JPegorino commented 4 months ago

I am also experiencing this issue with the 'unordered' parameter - copied my code and error message below. In my case, the CDSs in the input file should be in order (although I would like to run defense-finder on some unordered faa [gene multifasta] files too).

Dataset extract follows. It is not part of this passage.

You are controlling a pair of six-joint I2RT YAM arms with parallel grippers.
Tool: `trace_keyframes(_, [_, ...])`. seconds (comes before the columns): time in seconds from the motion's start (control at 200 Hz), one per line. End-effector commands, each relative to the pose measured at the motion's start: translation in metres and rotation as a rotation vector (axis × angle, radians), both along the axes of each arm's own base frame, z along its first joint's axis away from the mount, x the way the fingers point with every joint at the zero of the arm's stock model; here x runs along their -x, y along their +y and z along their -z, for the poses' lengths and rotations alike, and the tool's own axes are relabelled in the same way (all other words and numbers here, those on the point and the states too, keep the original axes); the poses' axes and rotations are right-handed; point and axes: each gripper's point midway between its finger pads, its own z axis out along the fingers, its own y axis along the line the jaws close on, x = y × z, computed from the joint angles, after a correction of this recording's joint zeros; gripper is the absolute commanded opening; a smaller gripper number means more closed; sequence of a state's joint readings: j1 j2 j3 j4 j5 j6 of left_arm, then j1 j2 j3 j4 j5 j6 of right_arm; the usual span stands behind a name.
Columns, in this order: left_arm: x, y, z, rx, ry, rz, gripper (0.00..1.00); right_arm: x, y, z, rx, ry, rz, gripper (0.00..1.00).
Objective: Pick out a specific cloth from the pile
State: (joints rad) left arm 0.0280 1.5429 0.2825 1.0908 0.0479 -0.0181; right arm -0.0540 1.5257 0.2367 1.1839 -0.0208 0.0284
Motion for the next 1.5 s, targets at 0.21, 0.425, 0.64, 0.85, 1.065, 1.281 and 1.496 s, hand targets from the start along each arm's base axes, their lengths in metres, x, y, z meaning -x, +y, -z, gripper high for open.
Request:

(DefenseFinder) JPegorino@lnx-0001:~/work/CCs/defense_finder$ defense-finder run -w 4 --db-type unordered --log-level WARNING --preserve-raw -o RF122_faaTest GCA_000009005.faa
Traceback (most recent call last):
  File "/home/JPegorino/.conda/envs/DefenseFinder/bin/defense-finder", line 8, in <module>
    sys.exit(cli())
             ^^^^^
  File "/home/JPegorino/.conda/envs/DefenseFinder/lib/python3.12/site-packages/click/core.py", line 1128, in __call__
    return self.main(*args, **kwargs)
           ^^^^^^^^^^^^^^^^^^^^^^^^^^
  File "/home/JPegorino/.conda/envs/DefenseFinder/lib/python3.12/site-packages/click/core.py", line 1053, in main
    rv = self.invoke(ctx)
         ^^^^^^^^^^^^^^^^
  File "/home/JPegorino/.conda/envs/DefenseFinder/lib/python3.12/site-packages/click/core.py", line 1659, in invoke
    return _process_result(sub_ctx.command.invoke(sub_ctx))

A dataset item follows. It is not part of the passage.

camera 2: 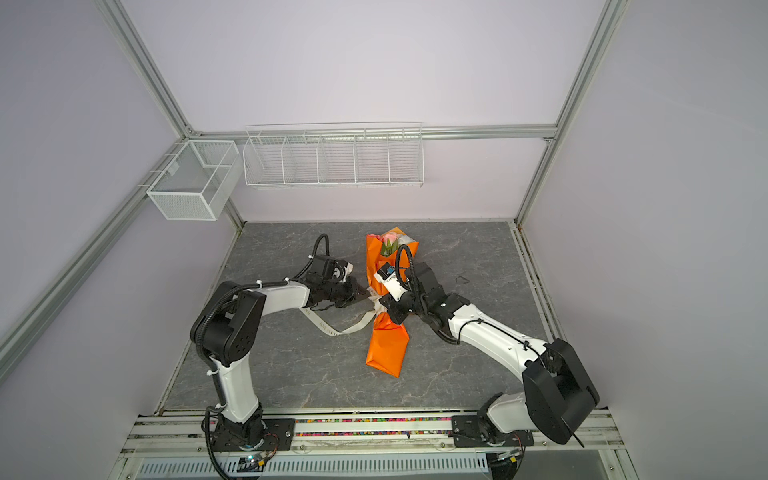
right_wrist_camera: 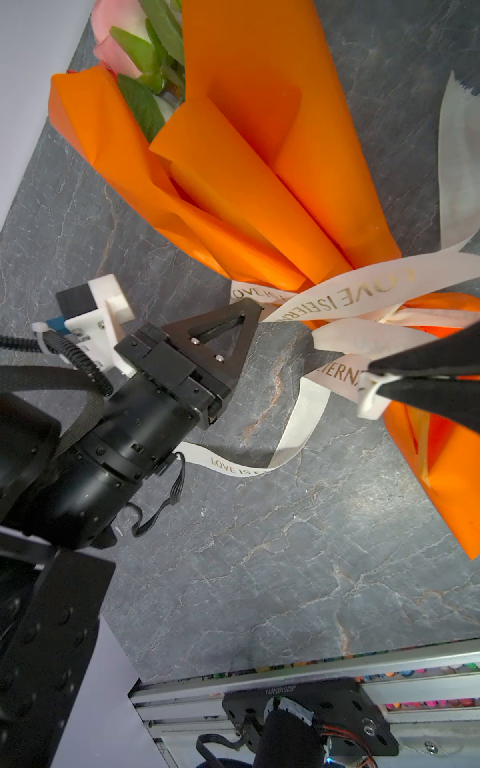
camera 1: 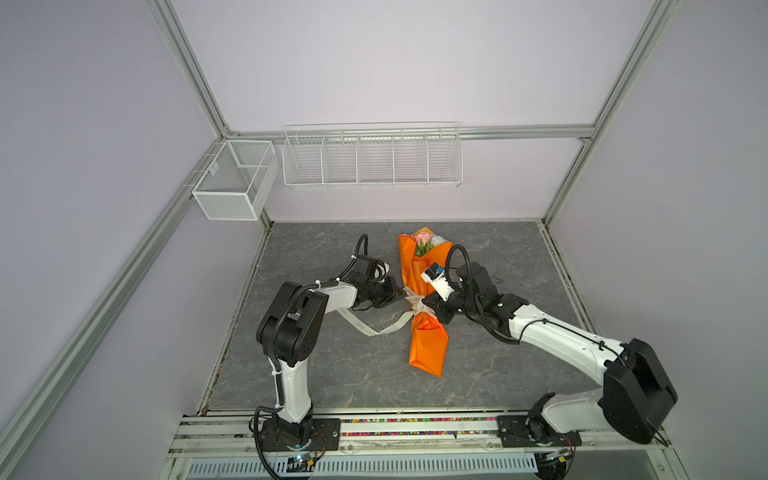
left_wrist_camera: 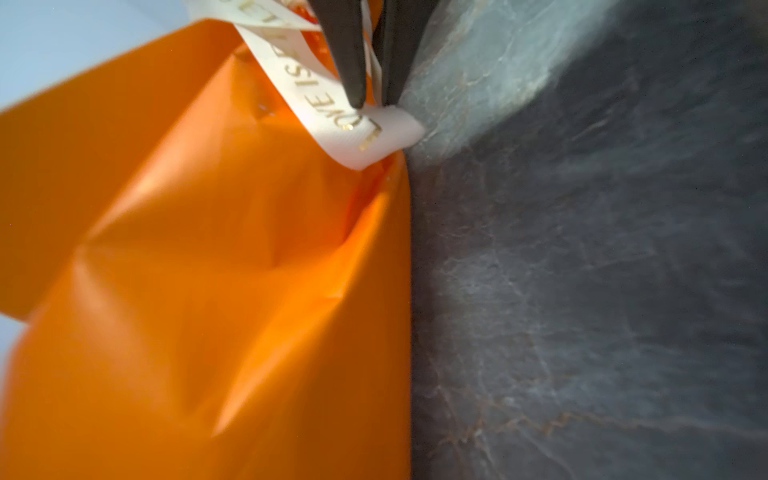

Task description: Tie the bouquet of fake flowers

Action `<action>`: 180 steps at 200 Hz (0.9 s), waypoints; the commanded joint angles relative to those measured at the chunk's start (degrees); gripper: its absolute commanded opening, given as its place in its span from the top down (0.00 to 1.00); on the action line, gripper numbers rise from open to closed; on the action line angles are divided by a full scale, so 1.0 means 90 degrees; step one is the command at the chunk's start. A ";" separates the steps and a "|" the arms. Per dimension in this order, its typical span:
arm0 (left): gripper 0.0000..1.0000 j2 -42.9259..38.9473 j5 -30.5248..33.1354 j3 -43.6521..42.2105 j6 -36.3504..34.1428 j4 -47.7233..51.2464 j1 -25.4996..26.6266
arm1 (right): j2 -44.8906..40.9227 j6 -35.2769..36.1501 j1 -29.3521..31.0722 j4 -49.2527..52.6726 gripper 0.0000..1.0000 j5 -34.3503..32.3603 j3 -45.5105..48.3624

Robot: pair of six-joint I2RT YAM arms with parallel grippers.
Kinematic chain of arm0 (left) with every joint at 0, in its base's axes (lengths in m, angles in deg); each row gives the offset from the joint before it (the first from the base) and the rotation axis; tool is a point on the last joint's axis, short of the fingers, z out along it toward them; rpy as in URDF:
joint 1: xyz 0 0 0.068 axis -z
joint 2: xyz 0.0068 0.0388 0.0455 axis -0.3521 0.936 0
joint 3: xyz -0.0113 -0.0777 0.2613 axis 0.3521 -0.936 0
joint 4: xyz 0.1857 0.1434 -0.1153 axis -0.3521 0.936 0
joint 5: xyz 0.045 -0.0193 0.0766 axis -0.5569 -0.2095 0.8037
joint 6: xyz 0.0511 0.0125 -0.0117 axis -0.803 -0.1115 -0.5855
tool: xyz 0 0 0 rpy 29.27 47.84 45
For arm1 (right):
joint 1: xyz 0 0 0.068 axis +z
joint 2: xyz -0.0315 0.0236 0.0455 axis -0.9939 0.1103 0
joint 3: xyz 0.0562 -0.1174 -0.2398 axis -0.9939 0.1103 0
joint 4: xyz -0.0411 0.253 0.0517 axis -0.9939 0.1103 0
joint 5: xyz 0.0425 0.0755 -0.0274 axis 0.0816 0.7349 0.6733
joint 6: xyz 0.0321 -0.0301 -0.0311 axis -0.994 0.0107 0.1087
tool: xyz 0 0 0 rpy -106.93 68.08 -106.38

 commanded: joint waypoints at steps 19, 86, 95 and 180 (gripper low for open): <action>0.90 -0.0788 0.0446 -0.0305 -0.0054 0.0260 0.0008 | 0.0060 0.0008 -0.0001 0.0277 0.93 -0.0349 -0.0062; 0.93 -0.2104 0.1284 -0.0903 -0.0019 0.1014 0.0068 | 0.0076 -0.0241 0.0005 0.0448 0.93 -0.0631 -0.0180; 0.93 -0.2269 0.1398 -0.0963 -0.0014 0.1170 0.0094 | 0.0048 -0.0234 0.0004 0.0463 0.93 -0.0646 -0.0176; 0.60 -0.0622 0.1545 0.0819 -0.2831 0.3064 0.0150 | 0.0049 -0.0044 0.0004 0.0522 0.93 -0.0579 -0.0182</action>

                           ^^^^^^^^^^^^^^^^^^^^^^^^^^^^^^^
  File "/home/JPegorino/.conda/envs/DefenseFinder/lib/python3.12/site-packages/click/core.py", line 1395, in invoke
    return ctx.invoke(self.callback, **ctx.params)
           ^^^^^^^^^^^^^^^^^^^^^^^^^^^^^^^^^^^^^^^
  File "/home/JPegorino/.conda/envs/DefenseFinder/lib/python3.12/site-packages/click/core.py", line 754, in invoke
    return __callback(*args, **kwargs)
           ^^^^^^^^^^^^^^^^^^^^^^^^^^^
  File "/home/JPegorino/.conda/envs/DefenseFinder/lib/python3.12/site-packages/defense_finder_cli/main.py", line 149, in run
    defense_finder_posttreat.run(tmp_dir, outdir, os.path.splitext(os.path.basename(filename))[0])
  File "/home/JPegorino/.conda/envs/DefenseFinder/lib/python3.12/site-packages/defense_finder_posttreat/__init__.py", line 11, in run
    bs = best_solution.get(tmp_dir)
         ^^^^^^^^^^^^^^^^^^^^^^^^^^
  File "/home/JPegorino/.conda/envs/DefenseFinder/lib/python3.12/site-packages/defense_finder_posttreat/best_solution.py", line 13, in get
    acc = acc + parse_best_solution(family_path)
                ^^^^^^^^^^^^^^^^^^^^^^^^^^^^^^^^
  File "/home/JPegorino/.conda/envs/DefenseFinder/lib/python3.12/site-packages/defense_finder_posttreat/best_solution.py", line 36, in parse_best_solution
    with open(os.path.join(dir, 'best_solution.tsv')) as tsv_file:
         ^^^^^^^^^^^^^^^^^^^^^^^^^^^^^^^^^^^^^^^^^^^^
FileNotFoundError: [Errno 2] No such file or directory: '/home/JPegorino/work/CCs/defense_finder/RF122_faaTest/defense-finder-tmp/DF_3/best_solution.tsv'
github-actions[bot] commented 2 months ago

This issue has been inactive for 60 days and is now marked as stale. It will be closed in 7 days without further activity.